■ **What you need to do**: Copy out the entire listing precisely.
########
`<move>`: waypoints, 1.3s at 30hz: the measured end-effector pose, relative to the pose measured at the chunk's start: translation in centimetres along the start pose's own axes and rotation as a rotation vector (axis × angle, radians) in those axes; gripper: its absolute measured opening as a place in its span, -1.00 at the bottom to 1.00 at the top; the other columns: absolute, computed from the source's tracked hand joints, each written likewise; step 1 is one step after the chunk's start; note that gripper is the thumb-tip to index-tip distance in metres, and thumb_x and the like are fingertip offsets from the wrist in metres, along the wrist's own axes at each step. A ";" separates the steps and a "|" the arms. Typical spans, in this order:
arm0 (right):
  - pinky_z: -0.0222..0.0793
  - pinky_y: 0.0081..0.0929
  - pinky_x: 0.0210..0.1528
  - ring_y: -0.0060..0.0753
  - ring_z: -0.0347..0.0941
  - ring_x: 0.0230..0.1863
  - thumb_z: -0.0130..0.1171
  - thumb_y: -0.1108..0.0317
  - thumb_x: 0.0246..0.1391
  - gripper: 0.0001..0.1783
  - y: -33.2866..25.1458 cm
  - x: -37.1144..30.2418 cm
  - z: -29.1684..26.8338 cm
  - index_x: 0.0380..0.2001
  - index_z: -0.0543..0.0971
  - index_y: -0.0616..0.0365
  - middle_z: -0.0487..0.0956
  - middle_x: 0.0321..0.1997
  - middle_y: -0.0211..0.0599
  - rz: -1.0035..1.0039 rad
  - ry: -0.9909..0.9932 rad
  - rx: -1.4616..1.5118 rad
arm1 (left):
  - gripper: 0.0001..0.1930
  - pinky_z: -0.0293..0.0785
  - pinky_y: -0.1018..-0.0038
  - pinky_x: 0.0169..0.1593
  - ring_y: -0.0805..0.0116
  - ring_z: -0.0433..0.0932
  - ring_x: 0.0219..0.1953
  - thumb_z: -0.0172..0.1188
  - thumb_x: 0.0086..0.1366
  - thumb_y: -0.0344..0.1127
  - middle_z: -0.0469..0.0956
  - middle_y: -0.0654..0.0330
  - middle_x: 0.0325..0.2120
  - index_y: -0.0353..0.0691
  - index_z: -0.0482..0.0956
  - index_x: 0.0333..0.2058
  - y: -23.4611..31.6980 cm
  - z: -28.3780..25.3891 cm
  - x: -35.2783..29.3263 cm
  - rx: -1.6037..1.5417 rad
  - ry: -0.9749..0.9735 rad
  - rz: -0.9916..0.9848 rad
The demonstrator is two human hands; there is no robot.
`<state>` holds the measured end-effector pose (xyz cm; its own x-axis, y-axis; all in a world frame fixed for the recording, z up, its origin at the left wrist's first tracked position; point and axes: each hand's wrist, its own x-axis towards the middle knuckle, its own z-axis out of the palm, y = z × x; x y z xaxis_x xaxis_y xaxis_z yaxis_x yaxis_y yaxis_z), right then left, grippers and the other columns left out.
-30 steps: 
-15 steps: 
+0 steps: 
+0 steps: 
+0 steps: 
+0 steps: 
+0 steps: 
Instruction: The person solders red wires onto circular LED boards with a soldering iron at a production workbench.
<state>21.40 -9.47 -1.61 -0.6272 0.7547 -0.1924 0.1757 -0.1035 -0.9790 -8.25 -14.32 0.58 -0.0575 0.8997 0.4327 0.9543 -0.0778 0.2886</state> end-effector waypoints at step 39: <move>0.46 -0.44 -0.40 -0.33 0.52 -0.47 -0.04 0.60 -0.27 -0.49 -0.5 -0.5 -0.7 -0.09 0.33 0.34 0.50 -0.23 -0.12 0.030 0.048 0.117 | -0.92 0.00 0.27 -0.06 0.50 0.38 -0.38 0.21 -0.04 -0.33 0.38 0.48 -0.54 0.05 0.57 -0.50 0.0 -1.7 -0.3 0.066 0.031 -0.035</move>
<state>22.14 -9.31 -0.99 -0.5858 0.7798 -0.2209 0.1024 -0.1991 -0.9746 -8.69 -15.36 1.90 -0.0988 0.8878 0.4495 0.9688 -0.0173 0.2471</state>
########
■ **Solution for this problem**:
`<move>`: waypoints, 1.3s at 30hz: the measured end-effector pose, relative to the pose measured at the chunk's start: translation in centimetres along the start pose's own axes and rotation as a rotation vector (axis × angle, radians) in those axes; gripper: its absolute measured opening as a place in its span, -1.00 at the bottom to 1.00 at the top; the other columns: absolute, computed from the source's tracked hand joints, each written likewise; step 1 is one step after the chunk's start; note that gripper is the thumb-tip to index-tip distance in metres, and thumb_x and the like are fingertip offsets from the wrist in metres, along the wrist's own axes at each step. A ";" separates the steps and a "|" the arms. Typical spans, in this order:
arm0 (right):
  - pinky_z: -0.0222..0.0793
  - pinky_y: 0.0081..0.0929
  - pinky_x: 0.0210..0.1528
  - ring_y: -0.0060..0.0753
  - ring_z: -0.0347..0.0941
  - ring_x: 0.0230..0.1863
  - thumb_z: -0.0130..0.1171
  - thumb_y: -0.1108..0.0317
  - thumb_x: 0.0246..0.1391
  - gripper: 0.0001..0.1783
  - y: -33.2866..25.1458 cm
  - x: -37.1144..30.2418 cm
  - z: -29.1684..26.8338 cm
  - index_x: 0.0380..0.2001
  - index_z: -0.0543..0.0971
  - index_y: -0.0616..0.0365
  - middle_z: -0.0487..0.0956
  - middle_x: 0.0321..0.1997
  - middle_y: -0.0211..0.0599
  - rz: -1.0035..1.0039 rad
  - ry: -0.9909..0.9932 rad
  - rx: -1.4616..1.5118 rad
arm1 (left):
  - gripper: 0.0001..0.1930
  - pinky_z: -0.0293..0.0785
  - pinky_y: -0.1018..-0.0038
  - pinky_x: 0.0169..0.1593
  - ring_y: -0.0805..0.0116
  - ring_z: -0.0433..0.0932
  - ring_x: 0.0219..0.1953
  - thumb_z: -0.0172..0.1188
  - thumb_x: 0.0086..0.1366
  - thumb_y: -0.0344..0.1127
  - middle_z: -0.0469..0.0956
  - middle_y: -0.0654..0.0330
  - middle_x: 0.0325..0.2120
  - index_y: -0.0353..0.0691
  - index_z: -0.0482..0.0956
  - index_x: 0.0333..0.2058
  - y: -23.4611..31.6980 cm
  - z: -28.3780..25.3891 cm
  - x: -35.2783..29.3263 cm
  - rx: -1.6037..1.5417 rad
  - ry: -0.9749..0.9735 rad
  - rz: -0.9916..0.9848 rad
The demonstrator is two human hands; there is no robot.
`<state>` holds the measured end-effector pose (xyz cm; its own x-axis, y-axis; all in a world frame fixed for the recording, z up, its origin at the left wrist's first tracked position; point and axes: each hand's wrist, its own x-axis towards the middle knuckle, its own z-axis out of the palm, y = z × x; x y z xaxis_x xaxis_y xaxis_z yaxis_x yaxis_y yaxis_z), right then left, grippers and the other columns left out.
-30 steps: 
-15 steps: 
+0 steps: 
+0 steps: 
+0 steps: 
+0 steps: 
+0 steps: 
Instruction: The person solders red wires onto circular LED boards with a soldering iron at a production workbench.
<state>21.40 -9.47 -1.61 -0.6272 0.7547 -0.1924 0.1757 -0.1035 -0.9790 -8.25 -14.32 0.58 -0.0575 0.8997 0.4327 0.9543 -0.0778 0.2886</state> end-effector waypoints at step 39: <move>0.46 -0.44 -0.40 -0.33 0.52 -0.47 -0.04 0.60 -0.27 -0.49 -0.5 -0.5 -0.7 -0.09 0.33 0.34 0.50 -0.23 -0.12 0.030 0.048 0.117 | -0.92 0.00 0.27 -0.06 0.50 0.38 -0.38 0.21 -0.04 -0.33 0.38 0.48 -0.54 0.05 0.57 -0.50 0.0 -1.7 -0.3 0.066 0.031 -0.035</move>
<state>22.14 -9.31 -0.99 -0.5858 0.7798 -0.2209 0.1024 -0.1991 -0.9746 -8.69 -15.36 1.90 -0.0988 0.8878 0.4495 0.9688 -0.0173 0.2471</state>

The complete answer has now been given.